» TASK DESCRIPTION:
Lines with the string "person" in the data below: report how many there are, and write nothing but the number.

START PROVIDED DATA

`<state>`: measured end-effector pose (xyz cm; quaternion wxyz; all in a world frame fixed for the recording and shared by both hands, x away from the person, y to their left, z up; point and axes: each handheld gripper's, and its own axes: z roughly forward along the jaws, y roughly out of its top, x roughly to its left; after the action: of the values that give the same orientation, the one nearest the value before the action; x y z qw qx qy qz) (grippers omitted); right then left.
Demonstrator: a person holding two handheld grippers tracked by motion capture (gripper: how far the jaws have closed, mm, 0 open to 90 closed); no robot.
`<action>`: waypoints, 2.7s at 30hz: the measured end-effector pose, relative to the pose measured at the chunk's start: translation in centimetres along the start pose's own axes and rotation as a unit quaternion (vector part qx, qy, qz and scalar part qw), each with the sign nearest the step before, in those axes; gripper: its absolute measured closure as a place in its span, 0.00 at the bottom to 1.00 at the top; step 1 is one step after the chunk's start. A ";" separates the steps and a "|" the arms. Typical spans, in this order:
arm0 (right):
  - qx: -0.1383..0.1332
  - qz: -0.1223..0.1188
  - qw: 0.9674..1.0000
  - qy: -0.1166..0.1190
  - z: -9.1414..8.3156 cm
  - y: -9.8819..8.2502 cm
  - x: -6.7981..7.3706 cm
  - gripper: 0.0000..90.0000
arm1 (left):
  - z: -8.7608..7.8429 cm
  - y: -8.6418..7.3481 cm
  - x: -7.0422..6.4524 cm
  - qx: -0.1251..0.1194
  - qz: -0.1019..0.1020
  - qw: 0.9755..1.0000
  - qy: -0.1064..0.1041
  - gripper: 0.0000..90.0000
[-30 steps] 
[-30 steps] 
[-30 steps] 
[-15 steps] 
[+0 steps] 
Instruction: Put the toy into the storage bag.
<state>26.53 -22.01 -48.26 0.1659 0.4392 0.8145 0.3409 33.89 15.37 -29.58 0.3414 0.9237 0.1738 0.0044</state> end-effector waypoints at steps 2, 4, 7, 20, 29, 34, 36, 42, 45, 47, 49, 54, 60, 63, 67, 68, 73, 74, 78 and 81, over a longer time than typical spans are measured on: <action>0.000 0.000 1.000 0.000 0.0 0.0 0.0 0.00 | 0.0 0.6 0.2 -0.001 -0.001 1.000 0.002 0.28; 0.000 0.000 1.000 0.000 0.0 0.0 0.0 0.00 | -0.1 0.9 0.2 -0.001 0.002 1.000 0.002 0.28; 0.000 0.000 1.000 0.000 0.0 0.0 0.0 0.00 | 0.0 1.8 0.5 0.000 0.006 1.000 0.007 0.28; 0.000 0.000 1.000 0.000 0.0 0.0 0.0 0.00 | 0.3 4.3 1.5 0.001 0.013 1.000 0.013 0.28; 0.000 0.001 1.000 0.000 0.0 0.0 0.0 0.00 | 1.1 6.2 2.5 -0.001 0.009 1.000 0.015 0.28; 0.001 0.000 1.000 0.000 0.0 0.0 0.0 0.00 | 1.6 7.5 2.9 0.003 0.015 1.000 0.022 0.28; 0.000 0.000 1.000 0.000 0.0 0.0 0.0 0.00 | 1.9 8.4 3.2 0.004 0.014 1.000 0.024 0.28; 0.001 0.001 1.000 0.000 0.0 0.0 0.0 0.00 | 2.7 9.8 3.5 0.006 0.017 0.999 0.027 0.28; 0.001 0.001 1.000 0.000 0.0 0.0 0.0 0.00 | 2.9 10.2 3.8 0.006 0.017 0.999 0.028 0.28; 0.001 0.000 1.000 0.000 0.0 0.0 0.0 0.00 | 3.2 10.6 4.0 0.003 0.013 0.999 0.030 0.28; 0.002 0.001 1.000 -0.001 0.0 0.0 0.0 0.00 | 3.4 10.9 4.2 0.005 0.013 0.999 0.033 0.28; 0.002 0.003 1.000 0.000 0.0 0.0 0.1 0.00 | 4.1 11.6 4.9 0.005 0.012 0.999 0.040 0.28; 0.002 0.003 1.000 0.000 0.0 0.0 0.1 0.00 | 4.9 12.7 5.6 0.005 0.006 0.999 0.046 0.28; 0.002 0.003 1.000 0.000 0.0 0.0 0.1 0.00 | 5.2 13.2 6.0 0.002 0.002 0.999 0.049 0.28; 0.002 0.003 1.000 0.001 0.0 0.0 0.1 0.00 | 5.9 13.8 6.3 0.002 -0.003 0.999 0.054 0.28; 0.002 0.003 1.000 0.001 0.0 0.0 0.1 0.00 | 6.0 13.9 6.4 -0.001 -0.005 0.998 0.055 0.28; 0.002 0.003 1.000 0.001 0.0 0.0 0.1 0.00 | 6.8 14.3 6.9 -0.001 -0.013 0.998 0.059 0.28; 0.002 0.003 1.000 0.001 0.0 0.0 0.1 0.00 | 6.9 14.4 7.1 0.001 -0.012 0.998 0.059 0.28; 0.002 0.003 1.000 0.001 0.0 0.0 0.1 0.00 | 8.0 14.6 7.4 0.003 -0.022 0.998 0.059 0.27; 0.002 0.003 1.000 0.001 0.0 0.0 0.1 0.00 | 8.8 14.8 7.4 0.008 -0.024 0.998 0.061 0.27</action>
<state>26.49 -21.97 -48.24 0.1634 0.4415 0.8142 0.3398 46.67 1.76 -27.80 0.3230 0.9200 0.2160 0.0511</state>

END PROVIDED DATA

» TASK ANSWER:
2